- _SUPPLIED MATERIAL_:
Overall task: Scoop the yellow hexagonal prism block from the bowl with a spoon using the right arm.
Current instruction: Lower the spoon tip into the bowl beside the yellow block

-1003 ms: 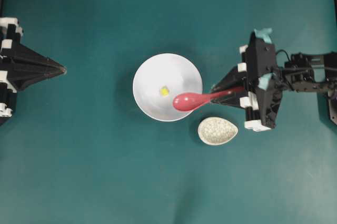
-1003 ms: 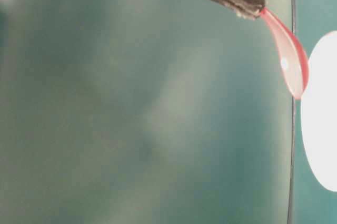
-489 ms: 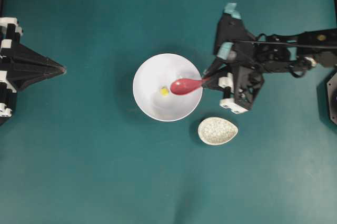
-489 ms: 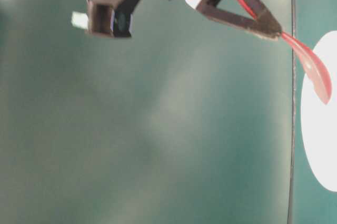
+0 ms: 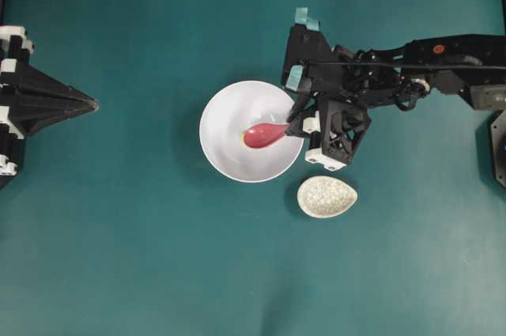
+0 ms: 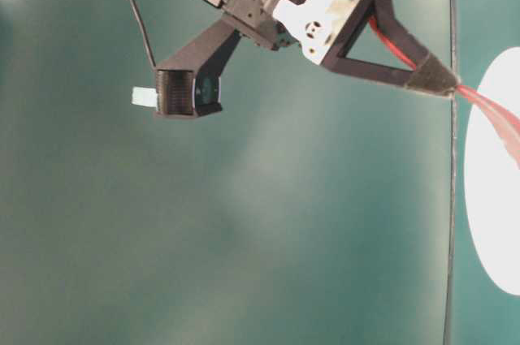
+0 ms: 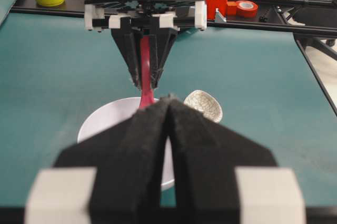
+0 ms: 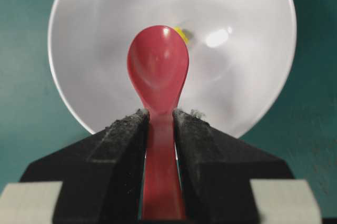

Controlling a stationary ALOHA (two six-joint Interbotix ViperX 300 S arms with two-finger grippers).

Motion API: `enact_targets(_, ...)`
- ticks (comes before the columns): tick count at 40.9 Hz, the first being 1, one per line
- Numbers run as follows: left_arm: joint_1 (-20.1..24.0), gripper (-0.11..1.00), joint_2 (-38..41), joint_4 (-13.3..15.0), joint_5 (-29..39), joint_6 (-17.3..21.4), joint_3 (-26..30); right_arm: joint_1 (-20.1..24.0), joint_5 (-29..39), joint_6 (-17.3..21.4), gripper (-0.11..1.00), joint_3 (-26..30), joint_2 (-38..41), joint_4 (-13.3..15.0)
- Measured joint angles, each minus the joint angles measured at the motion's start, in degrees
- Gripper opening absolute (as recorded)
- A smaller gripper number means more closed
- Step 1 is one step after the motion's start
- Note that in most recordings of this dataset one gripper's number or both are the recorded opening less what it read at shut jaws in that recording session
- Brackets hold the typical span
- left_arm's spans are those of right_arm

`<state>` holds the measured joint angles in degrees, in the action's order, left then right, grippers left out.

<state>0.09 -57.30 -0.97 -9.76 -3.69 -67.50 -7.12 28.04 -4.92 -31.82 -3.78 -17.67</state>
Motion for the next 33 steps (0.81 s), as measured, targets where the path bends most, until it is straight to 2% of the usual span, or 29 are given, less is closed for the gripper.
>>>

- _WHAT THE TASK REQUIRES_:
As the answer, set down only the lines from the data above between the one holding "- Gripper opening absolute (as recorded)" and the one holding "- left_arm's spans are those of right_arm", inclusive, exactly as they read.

- _OUTPUT BELOW_:
- Gripper opening absolute (as recorded)
- A smaller gripper number means more closed
- Step 1 is one step after the motion's start
- Note that in most recordings of this dataset one gripper's number or both are the recorded opening less what it read at shut jaws in that recording session
- Brackets hold the typical span
- left_arm's spans are those of right_arm

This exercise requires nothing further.